EXERCISE BRIEF>
Among the lines below, count those with the word "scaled". Answer with the number only.

[Dataset items]
Segment Open

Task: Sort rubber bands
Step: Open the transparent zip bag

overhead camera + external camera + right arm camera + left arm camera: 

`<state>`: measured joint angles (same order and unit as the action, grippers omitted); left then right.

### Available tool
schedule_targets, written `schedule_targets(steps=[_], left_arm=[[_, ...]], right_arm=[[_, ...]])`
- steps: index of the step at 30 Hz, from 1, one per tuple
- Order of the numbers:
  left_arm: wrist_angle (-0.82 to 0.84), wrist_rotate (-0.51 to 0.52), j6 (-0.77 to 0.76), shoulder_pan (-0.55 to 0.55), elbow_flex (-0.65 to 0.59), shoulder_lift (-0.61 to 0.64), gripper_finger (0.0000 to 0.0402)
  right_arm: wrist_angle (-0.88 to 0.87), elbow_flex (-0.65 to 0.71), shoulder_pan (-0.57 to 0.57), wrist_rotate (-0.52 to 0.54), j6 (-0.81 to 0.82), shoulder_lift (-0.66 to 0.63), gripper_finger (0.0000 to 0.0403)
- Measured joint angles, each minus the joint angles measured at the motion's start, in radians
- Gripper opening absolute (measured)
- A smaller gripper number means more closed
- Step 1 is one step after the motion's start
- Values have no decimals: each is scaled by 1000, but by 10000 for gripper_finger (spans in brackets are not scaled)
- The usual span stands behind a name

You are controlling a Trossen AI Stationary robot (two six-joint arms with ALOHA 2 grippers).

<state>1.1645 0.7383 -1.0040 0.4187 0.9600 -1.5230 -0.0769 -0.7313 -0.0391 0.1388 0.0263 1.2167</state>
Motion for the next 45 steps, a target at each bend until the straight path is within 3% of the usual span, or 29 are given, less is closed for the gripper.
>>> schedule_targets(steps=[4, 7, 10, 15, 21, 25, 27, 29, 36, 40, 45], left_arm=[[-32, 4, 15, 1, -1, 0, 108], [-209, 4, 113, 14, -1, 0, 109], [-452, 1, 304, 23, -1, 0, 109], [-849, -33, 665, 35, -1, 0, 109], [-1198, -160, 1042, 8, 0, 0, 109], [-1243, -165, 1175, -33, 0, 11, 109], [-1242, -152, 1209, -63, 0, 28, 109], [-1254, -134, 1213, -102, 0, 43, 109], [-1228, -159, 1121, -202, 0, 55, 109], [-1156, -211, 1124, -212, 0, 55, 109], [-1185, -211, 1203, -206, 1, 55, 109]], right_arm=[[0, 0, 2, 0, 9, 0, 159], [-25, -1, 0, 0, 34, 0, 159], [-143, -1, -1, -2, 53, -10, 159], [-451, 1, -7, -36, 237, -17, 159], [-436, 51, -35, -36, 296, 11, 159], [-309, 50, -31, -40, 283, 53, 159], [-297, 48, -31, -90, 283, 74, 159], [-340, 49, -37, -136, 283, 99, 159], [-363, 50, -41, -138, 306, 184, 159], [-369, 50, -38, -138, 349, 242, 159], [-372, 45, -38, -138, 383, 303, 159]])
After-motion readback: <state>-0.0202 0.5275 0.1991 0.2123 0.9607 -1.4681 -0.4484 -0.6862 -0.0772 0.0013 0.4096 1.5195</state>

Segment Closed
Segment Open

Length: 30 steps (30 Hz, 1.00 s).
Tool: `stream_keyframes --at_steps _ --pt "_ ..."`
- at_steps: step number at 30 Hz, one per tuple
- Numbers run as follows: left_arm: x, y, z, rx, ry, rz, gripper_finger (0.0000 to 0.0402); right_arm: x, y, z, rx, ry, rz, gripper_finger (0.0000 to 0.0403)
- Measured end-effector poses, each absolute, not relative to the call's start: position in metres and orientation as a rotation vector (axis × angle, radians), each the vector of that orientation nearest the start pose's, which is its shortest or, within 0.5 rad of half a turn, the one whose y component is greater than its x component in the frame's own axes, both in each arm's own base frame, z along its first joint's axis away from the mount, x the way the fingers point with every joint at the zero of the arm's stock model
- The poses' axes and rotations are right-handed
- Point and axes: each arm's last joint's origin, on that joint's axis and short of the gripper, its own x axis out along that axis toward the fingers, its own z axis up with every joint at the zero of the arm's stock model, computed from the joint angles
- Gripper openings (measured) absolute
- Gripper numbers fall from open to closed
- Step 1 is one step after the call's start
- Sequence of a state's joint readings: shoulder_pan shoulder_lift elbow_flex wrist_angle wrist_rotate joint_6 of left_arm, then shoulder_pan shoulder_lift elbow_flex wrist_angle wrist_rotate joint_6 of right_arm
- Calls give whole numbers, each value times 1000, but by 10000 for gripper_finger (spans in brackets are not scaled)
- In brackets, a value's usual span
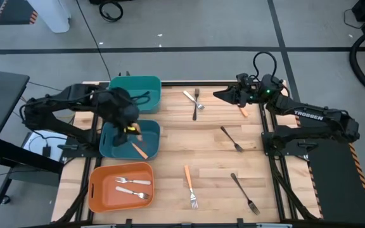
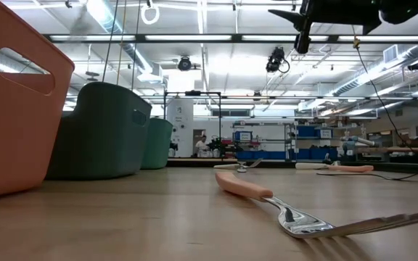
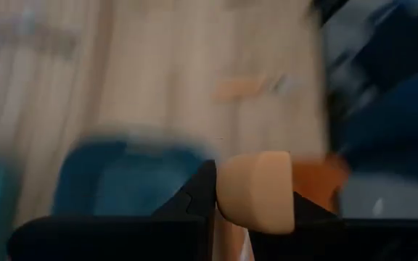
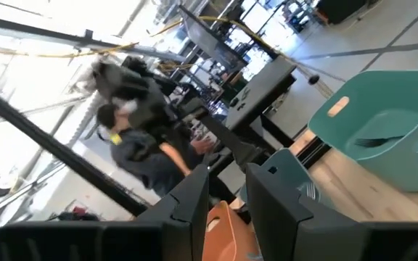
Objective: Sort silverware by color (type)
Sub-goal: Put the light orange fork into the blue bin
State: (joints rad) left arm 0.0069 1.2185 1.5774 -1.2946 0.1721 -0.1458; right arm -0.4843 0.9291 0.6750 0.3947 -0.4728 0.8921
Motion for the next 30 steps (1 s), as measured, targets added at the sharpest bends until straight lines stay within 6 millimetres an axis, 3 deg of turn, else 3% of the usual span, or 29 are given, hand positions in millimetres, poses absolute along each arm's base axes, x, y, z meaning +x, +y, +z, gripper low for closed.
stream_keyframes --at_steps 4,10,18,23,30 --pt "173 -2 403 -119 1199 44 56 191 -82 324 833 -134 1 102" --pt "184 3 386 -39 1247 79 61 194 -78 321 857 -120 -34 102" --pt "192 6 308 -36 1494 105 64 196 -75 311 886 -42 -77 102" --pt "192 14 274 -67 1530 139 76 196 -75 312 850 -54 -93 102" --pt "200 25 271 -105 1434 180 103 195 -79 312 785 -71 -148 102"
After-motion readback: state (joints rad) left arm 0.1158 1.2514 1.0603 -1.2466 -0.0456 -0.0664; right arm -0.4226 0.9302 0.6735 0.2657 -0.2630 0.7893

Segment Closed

FINISHED EXERCISE>
2